夏安遠目送他離開,好一會兒才驚覺自己背后都已經被汗水濕透,渾身泛上來麻意,他問紀馳:“馳哥,”他這會兒說話都在不自覺地打著哆嗦,“……我這就算是過關了?”
紀馳“嗯”了聲,伸手擦了擦夏安遠的眼角。
夏安遠不敢相信:“……這么容易?”
聽到這話,紀馳笑了笑:“怎么,你還想加點難度?”
“那倒不是,”夏安遠見到他笑,自己也笑了,“我本來都做好過五關斬六將的準備了。”
紀馳收回手:“你在追我,又不是追他們,只需要我給你打分就行。”
“那馳哥,給我今天的表現打多少分?”
紀馳手機在這時候響了聲,他拿出來,看到了上面的短信。
——那小子你培養培養,到時候能當咱家公關部發言人。
他眼睛里閃過贊同的笑意,跟著手機又響了一聲,是付向明發來的鏈接。
“打個……9分吧。”紀馳淡淡說。
夏安遠點點頭:“革命尚未成功啊。”
“也不能讓你太容易追到了,”紀馳抬眼看他,“再加油一點。”
“好,我再加油一點。”夏安遠還是笑著,點點頭。
身上被汗粘得不大舒服,見紀馳在手機上跟人聊什么事情,夏安遠打聲招呼去了洗手間。
這家酒店太大,晚上也仍被紀家包場,但大多數人此刻都還在宴會廳里,外面見不到什么人。
到了洗手間,門竟然是被關上的,又有隱隱約約的聲音傳出來,似乎在談論什么韓家和席家,夏安遠止住腳步,知道這不是自己該聽的東西,轉身去了另外的樓層。

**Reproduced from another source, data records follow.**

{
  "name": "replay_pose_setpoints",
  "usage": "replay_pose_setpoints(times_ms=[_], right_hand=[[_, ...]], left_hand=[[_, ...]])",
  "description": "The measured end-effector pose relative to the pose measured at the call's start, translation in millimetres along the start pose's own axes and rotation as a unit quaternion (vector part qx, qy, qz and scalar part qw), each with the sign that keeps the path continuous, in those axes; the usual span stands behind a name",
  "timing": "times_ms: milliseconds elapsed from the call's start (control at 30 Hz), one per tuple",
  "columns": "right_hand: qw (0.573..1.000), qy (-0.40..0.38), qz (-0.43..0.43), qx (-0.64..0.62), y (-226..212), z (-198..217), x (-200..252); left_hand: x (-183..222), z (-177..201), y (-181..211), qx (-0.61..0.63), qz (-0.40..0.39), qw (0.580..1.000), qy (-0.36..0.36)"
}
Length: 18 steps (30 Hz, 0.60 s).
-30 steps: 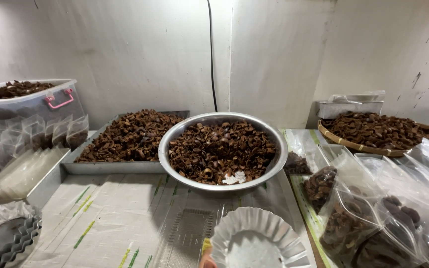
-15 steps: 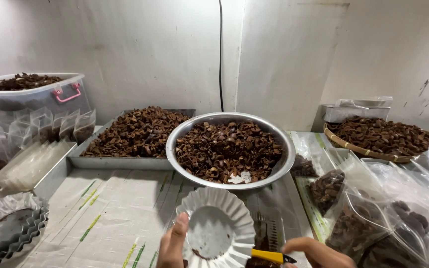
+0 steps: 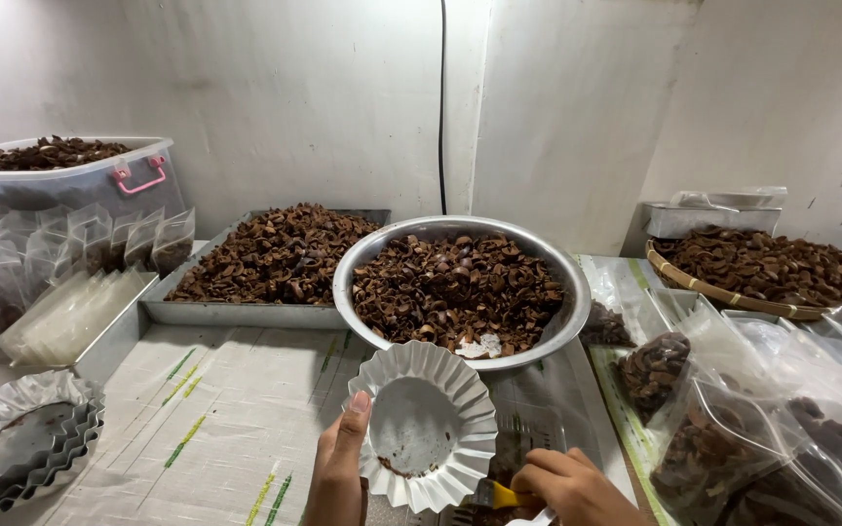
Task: The person scoops dried brown flakes from a large metal bowl into a small plastic bag using a white plastic spoon. After filling the bag, the person uses a small brush to sweep residual flakes from the work surface into a tray.
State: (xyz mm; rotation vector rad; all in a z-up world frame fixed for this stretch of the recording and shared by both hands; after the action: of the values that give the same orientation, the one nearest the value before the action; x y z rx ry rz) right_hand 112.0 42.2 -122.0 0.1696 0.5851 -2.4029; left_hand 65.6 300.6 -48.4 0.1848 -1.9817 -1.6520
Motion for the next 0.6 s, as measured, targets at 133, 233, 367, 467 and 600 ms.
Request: replay_pose_setpoints(times_ms=[133, 233, 367, 467, 600], right_hand=[[0.996, 0.027, -0.072, 0.035, -6.8, 41.4, 19.1], [0.982, -0.032, -0.175, 0.070, 14.4, 62.2, 40.6], [0.971, 0.000, -0.241, -0.010, -5.9, 110.9, 58.6], [0.986, 0.020, -0.161, -0.026, -37.5, 119.5, 39.6], [0.996, 0.084, 0.009, -0.036, -70.2, 122.5, 12.6]], left_hand=[[-5.0, 3.4, 4.6, -0.043, -0.006, 0.999, 0.005], [-5.4, -1.7, 13.8, -0.058, -0.046, 0.997, -0.016], [-5.3, -10.7, 11.8, -0.048, -0.054, 0.997, -0.029], [-9.5, -29.2, -0.9, -0.089, -0.084, 0.989, -0.082], [-12.4, -59.7, -2.0, -0.049, -0.227, 0.957, -0.174]])
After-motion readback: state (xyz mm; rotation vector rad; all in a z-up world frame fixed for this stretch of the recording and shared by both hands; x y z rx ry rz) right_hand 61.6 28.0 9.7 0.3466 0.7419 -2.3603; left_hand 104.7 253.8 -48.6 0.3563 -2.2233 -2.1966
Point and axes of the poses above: each hand's wrist, its own x-axis away from the middle knuckle, its own z-axis out of the back of the hand, y = z × x, the point moved 9 cm from there along -x, towards the middle knuckle, and after that the axes turned 8 degrees about y, right-handed, at the moved point
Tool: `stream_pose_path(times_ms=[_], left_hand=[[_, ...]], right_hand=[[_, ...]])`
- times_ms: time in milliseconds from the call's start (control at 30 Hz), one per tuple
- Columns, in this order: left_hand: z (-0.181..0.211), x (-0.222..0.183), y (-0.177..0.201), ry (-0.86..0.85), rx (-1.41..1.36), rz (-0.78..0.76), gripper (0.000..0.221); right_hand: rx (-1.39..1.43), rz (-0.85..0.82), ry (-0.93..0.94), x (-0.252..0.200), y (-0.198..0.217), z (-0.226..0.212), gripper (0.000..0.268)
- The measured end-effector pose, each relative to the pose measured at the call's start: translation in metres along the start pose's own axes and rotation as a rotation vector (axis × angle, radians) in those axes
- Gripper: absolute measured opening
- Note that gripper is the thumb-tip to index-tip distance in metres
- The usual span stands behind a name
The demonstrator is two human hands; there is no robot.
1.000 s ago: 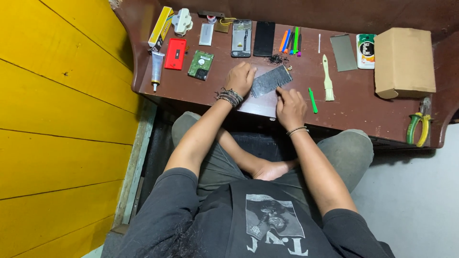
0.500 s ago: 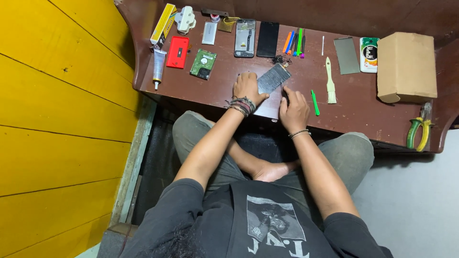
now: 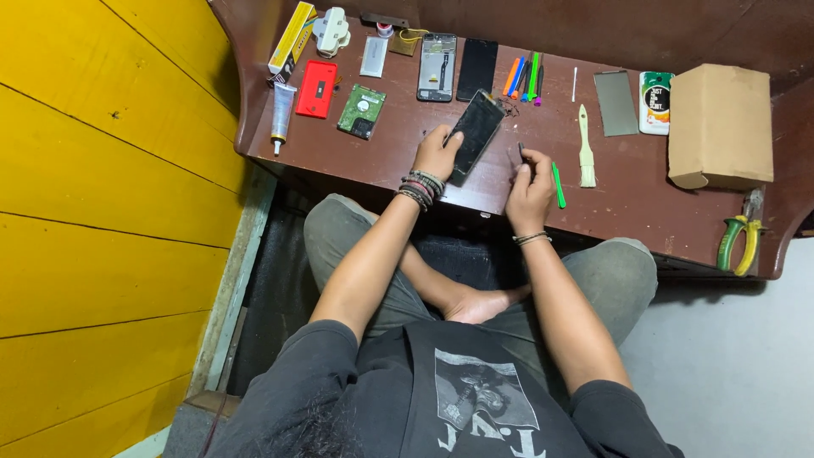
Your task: Cleaning adhesive residue and dirt from a mobile phone screen component using a scraper and cloth.
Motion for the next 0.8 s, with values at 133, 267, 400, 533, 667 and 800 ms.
stream_pose_path(times_ms=[133, 267, 400, 533, 667, 800], left_hand=[[0.009, -0.006, 0.000, -0.038, -0.282, -0.015, 0.026], [0.021, -0.012, 0.000, -0.125, -0.398, -0.063, 0.025], [0.044, -0.022, 0.003, -0.234, -0.496, -0.120, 0.025], [0.056, -0.031, 0.000, -0.287, -0.594, -0.141, 0.030], [0.056, -0.032, -0.014, -0.324, -0.695, -0.213, 0.031], [0.065, -0.051, -0.032, -0.322, -0.796, -0.291, 0.027]], right_hand=[[0.091, 0.047, -0.021, 0.015, 0.002, 0.001, 0.030], [0.158, 0.049, 0.018, 0.051, 0.015, 0.002, 0.034], [0.176, -0.074, 0.074, 0.087, 0.020, 0.013, 0.028], [0.436, -0.155, -0.131, 0.079, 0.001, 0.052, 0.031], [0.581, -0.105, -0.368, 0.055, 0.000, 0.022, 0.030], [0.553, -0.041, -0.357, 0.039, -0.003, 0.032, 0.030]])
Point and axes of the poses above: each hand's wrist, its own x-axis towards the middle knuckle, its own y-axis out of the back of the hand, z = x × y, the point moved 6 cm from there along x, towards the middle knuckle, and after that the axes turned 10 degrees about y, right-handed, at the moved point
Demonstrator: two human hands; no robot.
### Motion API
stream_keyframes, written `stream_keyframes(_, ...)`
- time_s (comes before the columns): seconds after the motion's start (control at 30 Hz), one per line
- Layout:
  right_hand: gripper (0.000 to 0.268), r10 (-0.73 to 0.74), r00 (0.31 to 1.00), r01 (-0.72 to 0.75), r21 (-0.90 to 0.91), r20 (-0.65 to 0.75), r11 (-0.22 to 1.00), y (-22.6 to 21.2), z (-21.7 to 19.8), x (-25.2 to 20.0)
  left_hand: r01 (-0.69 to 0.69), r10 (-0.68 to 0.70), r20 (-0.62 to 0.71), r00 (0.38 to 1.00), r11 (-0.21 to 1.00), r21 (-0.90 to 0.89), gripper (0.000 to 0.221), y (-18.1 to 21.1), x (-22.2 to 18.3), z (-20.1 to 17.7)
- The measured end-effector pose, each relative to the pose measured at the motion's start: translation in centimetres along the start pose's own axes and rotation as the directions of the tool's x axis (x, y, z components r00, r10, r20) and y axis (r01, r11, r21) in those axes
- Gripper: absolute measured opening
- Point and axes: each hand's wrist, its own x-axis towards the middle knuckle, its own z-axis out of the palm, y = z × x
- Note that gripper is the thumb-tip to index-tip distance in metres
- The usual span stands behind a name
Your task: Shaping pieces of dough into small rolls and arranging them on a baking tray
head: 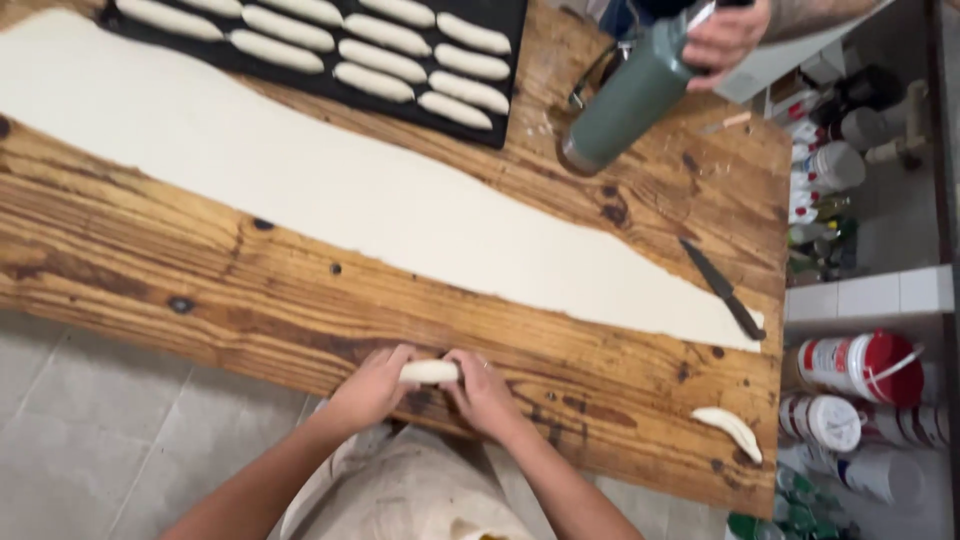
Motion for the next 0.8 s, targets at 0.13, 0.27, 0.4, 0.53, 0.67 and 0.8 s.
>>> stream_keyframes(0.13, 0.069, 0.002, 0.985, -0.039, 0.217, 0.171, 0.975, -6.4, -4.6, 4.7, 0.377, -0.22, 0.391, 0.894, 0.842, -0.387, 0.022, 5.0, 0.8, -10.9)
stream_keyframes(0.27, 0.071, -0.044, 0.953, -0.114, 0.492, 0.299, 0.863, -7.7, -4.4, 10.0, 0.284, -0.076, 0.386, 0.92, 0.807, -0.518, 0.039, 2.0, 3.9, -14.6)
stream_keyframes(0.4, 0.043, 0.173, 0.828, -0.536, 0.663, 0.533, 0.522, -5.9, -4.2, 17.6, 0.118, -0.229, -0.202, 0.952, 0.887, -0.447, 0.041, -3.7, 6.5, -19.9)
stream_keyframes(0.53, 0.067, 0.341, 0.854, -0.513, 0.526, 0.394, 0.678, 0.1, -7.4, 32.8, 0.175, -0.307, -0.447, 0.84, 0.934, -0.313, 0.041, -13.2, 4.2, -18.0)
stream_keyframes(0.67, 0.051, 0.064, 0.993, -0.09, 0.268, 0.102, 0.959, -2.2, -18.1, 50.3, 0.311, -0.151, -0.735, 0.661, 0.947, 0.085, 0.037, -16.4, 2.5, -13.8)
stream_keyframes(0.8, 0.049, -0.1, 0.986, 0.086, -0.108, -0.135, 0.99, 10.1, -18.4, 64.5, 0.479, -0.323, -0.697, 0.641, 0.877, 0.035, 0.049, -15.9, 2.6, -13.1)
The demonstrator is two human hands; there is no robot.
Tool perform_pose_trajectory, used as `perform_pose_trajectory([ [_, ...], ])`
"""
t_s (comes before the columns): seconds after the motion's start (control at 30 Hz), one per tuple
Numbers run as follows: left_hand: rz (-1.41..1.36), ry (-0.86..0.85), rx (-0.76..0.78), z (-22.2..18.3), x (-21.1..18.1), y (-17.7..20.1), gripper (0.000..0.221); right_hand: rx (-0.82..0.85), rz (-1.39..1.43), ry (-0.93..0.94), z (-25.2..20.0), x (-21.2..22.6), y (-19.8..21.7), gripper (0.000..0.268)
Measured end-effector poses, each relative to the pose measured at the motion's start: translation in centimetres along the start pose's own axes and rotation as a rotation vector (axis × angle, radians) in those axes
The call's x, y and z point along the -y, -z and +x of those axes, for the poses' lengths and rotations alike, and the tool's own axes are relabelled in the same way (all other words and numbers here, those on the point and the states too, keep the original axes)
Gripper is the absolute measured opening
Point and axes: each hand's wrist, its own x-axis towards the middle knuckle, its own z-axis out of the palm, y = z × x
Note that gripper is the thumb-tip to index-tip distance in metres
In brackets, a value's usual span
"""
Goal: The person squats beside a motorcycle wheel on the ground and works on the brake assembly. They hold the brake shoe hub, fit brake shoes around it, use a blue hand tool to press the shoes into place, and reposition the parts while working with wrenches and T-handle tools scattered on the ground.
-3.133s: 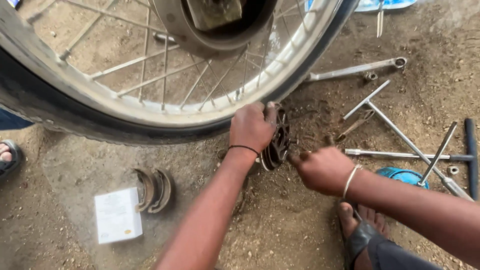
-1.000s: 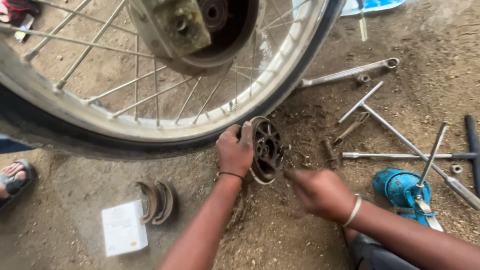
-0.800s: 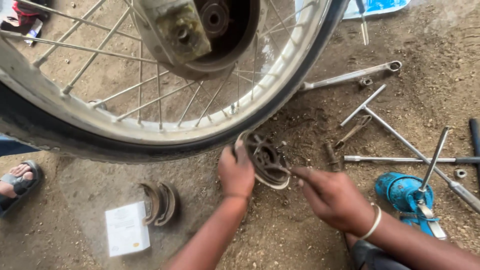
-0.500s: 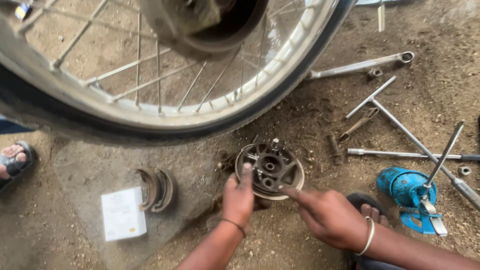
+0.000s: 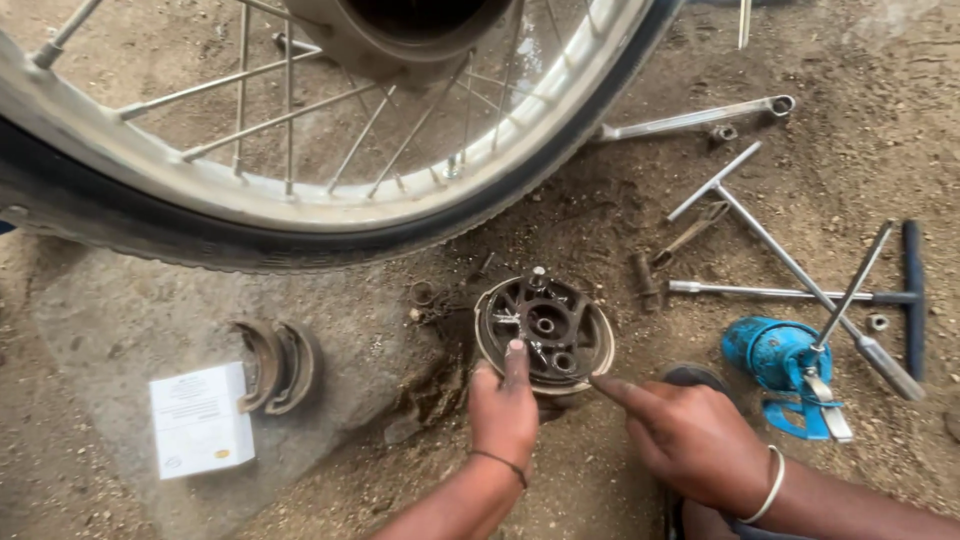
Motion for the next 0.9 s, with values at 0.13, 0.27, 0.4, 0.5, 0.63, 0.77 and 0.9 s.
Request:
perform_pose_trajectory([
  [0.13, -0.045, 0.263, 0.040, -1.5, -3.4, 0.1, 0.041, -0.007, -0.044, -0.099, -0.1, -2.4, -0.2, 0.060],
  [0.27, -0.038, 0.302, -0.026, -0.3, -2.0, 0.7, 0.041, -0.038, 0.072, -0.194, -0.1, -3.7, -0.1, 0.060],
  [0.4, -0.012, 0.157, -0.014, 0.6, -1.4, 0.6, 0.045, -0.087, 0.201, 0.026, -1.0, -2.4, -0.9, 0.057],
  [0.5, 0.059, 0.274, -0.026, 0.1, -1.4, 0.6, 0.042, -0.074, 0.176, 0.124, -0.1, -1.1, -1.0, 0.053],
  [0.63, 0.018, 0.228, -0.039, 0.6, -1.0, 0.7, 0.042, -0.051, 0.124, 0.058, 0.5, 0.0, -0.6, 0.052],
  [0.77, 0.100, 0.333, -0.048, 0.6, -0.3, 0.8, 0.048, -0.034, 0.072, -0.006, 0.7, 0.1, -0.6, 0.052],
  [0.9, -0.152, 0.336, 0.061, -0.8, -1.5, 1.1, 0.046, 0.047, 0.027, -0.279, 1.6, -1.4, 0.0, 0.052],
])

這層樓人就更少了,走廊里連服務生也沒有。夏安遠進了洗手間,沒忘記先把晚上這頓藥吞了。剛才他在紀珉面前表現得應該還算是得體,但其實面對身為人上人、不知道對自己什么看法的……未來岳父,夏安遠心理壓力很大,回想起來,也不知道自己究竟是怎么把那番話說出來的,有沒有顛三倒四。
他看著鏡子里的自己,眼睛竟然像哭過,微微泛著紅。他洗了把臉,把臉上黏糊糊的汗漬沖掉,正想要不要點根煙,走廊忽然傳來“咚”一聲,像是人栽倒在地上的響動。
他走出去看,卻什么也沒看到,到處都空空蕩蕩。對危機的第六感讓他察覺到有什么地方不對,轉身立刻就往樓下走,剛走到拐角處,后面突然有股力量勒住了他的脖子將他往回拖。
這種情況夏安遠知道該怎么應對,他反應快極了,曲肘就往后狠**過去,哪知身后人只是悶哼一聲就罷,手上力度絲毫未減。肺部空氣很快供應不上,夏安遠臉憋得通紅,眼前陣陣發黑,試圖掰開他的手,那手卻像鐵鉗一般,勒得夏安遠幾要窒息,模糊中,他又反手想要去戳那人雙眼,那人卻反應更快地避開,空出一只手將他雙手鉗制住,三兩步將他拖到了漆黑的雜物間。
夏安遠趁他關門的功夫用盡氣力掙扎開,反身一拳狠狠砸到他臉上,終于呼吸暢通,他控制不住地喘著粗氣,“你他媽的……是誰?!”
那人卻不說話,也一拳給夏安遠砸回來,被他手臂擋住。這力度竟然跟石塊砸身上一樣,要么是專業拳手,要么是退伍兵,一般小混混不會有這么好的拳腳。
兩人扭打起來,拳拳到肉,但夏安遠穿這一身活動受限,再會打也畢竟不是專業的,儲物間又實在過于狹小,他倒到一堆雜物上,手肘后一陣刺痛,借著這關頭,他趕緊掏出手機想要打電話,被那人一腳踹開,暗淡的屏幕光下,有什么東西閃過一下。
夏安遠頓時懵了。
那是注射器的針頭反光。
云上飛魚
啊啊啊啊啊啊啊啊啊啊啊啊我好長!!!!!!!!!!!!!!!快夸我!!!!!!!!!!
第118章 “小遠,別怕。”
紀馳往宴會廳角落走,離樂隊遠了些,找了張沙發坐下。
他和付向明其實不經常聊天,上次的聊天記錄還停留在一張他們那個電影第一天開拍時的照片,鏡頭上是一身校服、坐在教室窗邊往外看的夏安遠,明明面無表情,卻讓人感覺他整個人沉重又哀傷。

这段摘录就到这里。